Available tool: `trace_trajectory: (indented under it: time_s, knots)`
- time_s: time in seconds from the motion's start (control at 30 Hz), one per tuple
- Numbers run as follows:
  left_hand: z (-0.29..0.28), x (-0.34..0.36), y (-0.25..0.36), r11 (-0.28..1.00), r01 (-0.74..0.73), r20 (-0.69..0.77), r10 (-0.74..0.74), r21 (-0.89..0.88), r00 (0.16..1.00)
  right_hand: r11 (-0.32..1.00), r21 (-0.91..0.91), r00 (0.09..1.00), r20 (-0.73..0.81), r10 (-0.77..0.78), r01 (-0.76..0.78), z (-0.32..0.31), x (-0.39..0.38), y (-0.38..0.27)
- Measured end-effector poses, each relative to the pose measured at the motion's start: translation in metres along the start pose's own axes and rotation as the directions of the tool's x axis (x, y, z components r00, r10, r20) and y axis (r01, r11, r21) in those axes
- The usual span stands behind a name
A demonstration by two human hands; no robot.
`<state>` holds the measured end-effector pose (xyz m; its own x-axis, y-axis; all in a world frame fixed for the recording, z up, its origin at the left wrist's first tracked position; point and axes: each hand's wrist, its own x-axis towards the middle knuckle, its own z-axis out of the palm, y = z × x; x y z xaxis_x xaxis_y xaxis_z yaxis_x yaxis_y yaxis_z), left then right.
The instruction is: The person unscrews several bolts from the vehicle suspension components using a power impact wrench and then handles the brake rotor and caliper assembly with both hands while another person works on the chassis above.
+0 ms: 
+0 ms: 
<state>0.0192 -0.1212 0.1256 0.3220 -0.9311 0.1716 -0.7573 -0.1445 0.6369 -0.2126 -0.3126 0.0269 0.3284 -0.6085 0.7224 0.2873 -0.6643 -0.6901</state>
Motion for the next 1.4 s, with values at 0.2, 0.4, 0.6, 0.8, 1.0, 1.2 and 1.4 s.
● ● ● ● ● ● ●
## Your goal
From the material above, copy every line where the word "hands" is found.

## Written response
A demonstration by two human hands; no robot.
The instruction is: The person unscrews several bolts from the vehicle suspension components using a power impact wrench and then handles the brake rotor and caliper assembly with both hands while another person works on the chassis above.

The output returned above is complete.